Restate verbatim the span of lines below between the line with "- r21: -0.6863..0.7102" and the line with "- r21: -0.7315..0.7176", including those two lines, and only that span.

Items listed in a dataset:
---------------

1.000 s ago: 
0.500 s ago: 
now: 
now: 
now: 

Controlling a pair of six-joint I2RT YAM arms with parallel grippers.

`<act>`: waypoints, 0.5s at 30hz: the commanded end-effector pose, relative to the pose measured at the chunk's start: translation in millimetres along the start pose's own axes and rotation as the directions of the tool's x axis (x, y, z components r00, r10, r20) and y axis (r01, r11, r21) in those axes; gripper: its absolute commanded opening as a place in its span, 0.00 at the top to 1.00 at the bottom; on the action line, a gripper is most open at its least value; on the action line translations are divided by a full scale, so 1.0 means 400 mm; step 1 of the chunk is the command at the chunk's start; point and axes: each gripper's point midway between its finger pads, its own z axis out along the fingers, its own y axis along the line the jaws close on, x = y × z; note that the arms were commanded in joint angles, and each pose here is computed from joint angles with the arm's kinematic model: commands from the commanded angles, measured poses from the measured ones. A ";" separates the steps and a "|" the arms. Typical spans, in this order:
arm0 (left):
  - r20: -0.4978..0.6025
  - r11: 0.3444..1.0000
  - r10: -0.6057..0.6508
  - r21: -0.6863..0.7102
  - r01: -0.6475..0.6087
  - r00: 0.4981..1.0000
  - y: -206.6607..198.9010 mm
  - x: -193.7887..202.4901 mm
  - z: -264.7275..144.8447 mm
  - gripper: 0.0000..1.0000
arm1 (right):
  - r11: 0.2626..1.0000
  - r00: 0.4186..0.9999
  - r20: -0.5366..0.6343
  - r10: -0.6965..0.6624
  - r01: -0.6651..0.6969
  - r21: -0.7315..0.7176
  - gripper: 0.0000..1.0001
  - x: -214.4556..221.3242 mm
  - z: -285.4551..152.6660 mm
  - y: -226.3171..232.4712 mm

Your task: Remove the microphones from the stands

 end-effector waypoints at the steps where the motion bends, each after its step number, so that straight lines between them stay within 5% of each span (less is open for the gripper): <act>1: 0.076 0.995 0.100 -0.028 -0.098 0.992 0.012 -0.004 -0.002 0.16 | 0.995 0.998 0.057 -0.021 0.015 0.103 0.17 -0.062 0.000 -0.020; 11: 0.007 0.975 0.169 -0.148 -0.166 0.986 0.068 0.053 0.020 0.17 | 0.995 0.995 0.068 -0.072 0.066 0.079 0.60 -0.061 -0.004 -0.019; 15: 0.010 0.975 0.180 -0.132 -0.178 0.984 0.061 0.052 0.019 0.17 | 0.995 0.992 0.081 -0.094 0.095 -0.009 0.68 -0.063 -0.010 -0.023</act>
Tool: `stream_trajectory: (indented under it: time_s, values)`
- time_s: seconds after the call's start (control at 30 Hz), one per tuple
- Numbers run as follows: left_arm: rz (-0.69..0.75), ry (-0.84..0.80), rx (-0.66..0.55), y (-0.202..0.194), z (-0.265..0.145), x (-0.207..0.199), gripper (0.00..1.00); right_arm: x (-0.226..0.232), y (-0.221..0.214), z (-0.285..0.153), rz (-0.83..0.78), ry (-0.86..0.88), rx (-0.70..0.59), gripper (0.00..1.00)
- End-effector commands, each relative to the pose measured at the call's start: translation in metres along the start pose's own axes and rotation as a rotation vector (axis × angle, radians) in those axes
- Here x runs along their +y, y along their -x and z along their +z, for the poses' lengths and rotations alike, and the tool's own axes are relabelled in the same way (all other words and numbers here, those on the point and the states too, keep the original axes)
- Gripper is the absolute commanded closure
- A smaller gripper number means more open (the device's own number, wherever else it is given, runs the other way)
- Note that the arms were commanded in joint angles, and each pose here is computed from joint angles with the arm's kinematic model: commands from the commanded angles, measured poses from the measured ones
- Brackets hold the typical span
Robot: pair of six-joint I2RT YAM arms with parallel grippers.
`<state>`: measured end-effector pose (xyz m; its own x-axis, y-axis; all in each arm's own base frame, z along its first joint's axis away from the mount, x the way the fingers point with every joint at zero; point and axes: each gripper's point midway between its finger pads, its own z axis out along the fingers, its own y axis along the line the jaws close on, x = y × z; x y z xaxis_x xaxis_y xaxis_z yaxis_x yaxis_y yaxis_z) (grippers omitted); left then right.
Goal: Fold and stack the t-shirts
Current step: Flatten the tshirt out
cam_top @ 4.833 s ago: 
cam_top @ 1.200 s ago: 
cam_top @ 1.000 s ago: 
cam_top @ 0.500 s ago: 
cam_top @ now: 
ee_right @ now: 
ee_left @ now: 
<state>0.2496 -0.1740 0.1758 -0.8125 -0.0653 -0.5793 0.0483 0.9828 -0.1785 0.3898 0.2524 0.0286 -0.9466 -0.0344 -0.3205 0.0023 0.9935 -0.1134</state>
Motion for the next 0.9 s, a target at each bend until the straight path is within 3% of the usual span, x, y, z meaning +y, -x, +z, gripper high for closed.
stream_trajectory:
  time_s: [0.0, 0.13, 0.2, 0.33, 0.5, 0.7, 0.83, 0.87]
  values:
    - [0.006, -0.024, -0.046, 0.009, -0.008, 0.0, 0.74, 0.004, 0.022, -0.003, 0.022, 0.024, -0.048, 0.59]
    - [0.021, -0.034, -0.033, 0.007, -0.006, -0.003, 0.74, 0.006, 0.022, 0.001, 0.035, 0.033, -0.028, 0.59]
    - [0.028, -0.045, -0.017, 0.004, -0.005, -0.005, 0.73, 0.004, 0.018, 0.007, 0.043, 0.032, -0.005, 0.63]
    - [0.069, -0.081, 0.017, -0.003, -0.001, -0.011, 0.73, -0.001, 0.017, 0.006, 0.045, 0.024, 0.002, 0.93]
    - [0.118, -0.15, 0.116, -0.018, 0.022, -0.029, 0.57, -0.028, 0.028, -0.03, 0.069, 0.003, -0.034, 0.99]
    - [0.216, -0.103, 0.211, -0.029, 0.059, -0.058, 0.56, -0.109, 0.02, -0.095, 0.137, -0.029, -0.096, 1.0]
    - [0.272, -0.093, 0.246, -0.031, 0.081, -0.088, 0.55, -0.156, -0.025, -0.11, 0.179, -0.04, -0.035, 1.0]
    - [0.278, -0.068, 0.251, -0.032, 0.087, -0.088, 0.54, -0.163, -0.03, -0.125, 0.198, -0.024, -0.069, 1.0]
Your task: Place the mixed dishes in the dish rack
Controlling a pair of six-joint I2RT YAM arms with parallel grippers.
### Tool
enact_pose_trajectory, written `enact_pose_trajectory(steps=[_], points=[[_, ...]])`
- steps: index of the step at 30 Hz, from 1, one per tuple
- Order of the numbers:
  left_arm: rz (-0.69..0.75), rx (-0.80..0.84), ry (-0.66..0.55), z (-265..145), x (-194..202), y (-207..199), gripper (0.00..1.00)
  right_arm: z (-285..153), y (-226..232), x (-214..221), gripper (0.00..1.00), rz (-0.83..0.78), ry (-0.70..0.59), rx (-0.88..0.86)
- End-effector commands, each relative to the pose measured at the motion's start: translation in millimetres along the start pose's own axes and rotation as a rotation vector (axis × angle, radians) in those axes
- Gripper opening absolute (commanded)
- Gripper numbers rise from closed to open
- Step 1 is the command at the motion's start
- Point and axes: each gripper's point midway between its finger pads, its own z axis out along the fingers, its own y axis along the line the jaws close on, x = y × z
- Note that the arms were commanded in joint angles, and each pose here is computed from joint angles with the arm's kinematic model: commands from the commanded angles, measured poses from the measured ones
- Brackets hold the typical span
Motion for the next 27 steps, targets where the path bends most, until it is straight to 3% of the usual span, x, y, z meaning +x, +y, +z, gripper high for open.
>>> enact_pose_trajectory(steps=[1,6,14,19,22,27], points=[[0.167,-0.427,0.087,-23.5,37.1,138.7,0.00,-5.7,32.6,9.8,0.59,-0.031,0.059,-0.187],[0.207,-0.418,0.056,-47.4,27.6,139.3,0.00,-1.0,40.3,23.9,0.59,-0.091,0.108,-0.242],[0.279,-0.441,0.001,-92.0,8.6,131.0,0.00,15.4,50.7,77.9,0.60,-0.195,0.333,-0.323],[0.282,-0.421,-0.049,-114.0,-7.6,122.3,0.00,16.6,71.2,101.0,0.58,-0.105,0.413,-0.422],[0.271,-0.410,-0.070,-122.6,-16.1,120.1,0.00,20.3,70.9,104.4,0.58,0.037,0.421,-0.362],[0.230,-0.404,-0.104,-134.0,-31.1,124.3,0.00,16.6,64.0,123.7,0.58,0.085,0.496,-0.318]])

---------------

Solution to this problem:
  - r21: -0.6863..0.7102
  - r01: -0.6475..0.6087
  - r00: 0.4981..1.0000
  - y: -206.6607..198.9010 mm
  - x: -193.7887..202.4901 mm
  - z: -264.7275..144.8447 mm
  - gripper: 0.0000..1.0000
arm1 (right):
  - r11: 0.2626..1.0000
  - r00: 0.4186..0.9999
  - r20: -0.5366..0.6343
  - r10: -0.6965..0.6624
  - r01: -0.6651..0.6969
  - r21: -0.7315..0.7176

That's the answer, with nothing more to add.